Капитан вышел, сомнительно качая головою. Барабаны загремели, и выстроенный в боевой порядок отряд двинулся с ночлега далее. Утро было свежо и ясно; путь вился по зеленым валам предгорий кавказских, где, инде увенчанных лесом или кустарником. Строй был подобен стальному потоку, то катящемуся с гор, то востекающему на холмы. Туманы еще лежали в удолиях, и Верховский, взъезжая на вершины, каждый раз оглядывался, чтобы полюбоваться чудною игрою зрения. Спускаясь с крутизны, строй точно будто тонул в дымной реке, подобно войскам фараона*, и наконец с глухим шумом вновь сверкали штыки из волн тумана, потом являлись головы, плечи; люди росли, вырастали, взбегали на высь и снова окунывались в туманы другого ущелия.
Аммалат ехал бледен и угрюм, подле самого взвода застрельщиков. Казалось, он желал, чтобы грохот барабана заглушил в нем голос совести.

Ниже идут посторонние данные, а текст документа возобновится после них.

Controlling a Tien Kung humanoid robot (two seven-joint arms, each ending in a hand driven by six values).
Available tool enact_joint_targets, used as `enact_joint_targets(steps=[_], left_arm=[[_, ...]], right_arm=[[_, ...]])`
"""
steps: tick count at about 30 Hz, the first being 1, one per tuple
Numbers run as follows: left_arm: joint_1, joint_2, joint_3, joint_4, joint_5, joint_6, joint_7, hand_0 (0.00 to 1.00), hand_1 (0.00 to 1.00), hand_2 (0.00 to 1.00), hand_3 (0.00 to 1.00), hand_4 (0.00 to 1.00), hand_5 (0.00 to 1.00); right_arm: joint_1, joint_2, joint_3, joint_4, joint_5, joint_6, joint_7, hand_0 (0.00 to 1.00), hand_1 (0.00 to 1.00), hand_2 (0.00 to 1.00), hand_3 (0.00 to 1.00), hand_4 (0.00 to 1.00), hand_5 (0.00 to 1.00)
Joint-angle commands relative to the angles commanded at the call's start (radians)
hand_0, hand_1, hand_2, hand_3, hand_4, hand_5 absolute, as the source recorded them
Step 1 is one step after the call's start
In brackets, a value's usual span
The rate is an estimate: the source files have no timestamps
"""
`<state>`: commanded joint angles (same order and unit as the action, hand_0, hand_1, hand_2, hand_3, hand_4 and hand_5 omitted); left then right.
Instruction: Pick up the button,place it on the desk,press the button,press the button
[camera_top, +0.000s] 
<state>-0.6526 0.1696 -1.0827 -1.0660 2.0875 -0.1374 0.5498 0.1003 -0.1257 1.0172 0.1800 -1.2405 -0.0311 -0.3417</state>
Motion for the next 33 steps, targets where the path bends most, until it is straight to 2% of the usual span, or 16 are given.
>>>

Полковник подозвал его к себе и очень ласково сказал:
— Тебя надобно пожурить, Аммалат: чересчур ты начал следовать урокам Гафиза. Вспомни, что вино хороший слуга, но злой барин. Впрочем, головная боль и желчь, разлитая по твоему лицу, верно подействуют на тебя гораздо лучше слов. Ты провел буйную ночь, Аммалат?
— Бурную, мучительную ночь, полковник! Дай Бог, чтобы такая ночь была последнею… Мне снились страшные сны.
— Ага, дружок! Вот таково преступать завет Магомета — правоверная совесть тебя мучила, как стень*.
— Хорошо, у кого совесть спорит с одним вином.
— Какова совесть, любезный! По несчастию, она так же подвержена предрассудкам, как и сам рассудок. У каждого века, у каждого народа была своя совесть, и голос вечной, неизменной истины умолкал перед самозванкою. Так было, так есть. Что вчерась почитал иной грехом смертным, тому завтра молится; что считают правым и славным на этом берегу, за речкой доводит до виселицы.
— Однако ж, я думаю, лицемерие и измена никогда и нигде не считались добродетелями!
— Не скажу и этого. Мы живем в таком веке, где лишь удача решит, хороши или нет были средства ее достигнуть; где люди самые совестные изобрели для себя очень покойное правило, что цель освящает средства.
Аммалат-бек в раздумье повторил эти слова, потому что их оправдывал. Яд эгоизма снова начинал в нем разыгрываться, и слова Верховского, которые считал он коварством, лились, как масло на пламя. «Лицемер, — говорил он про себя, — час твой близок!» И между тем Верховский, как жертва, ничего не подозревающая, ехал рядом с своим палачом. Не доезжая верст восьми до Киекента, с горы открылось перед ними Каспийское море, и думы Верховского понеслись над ним, как лебедь.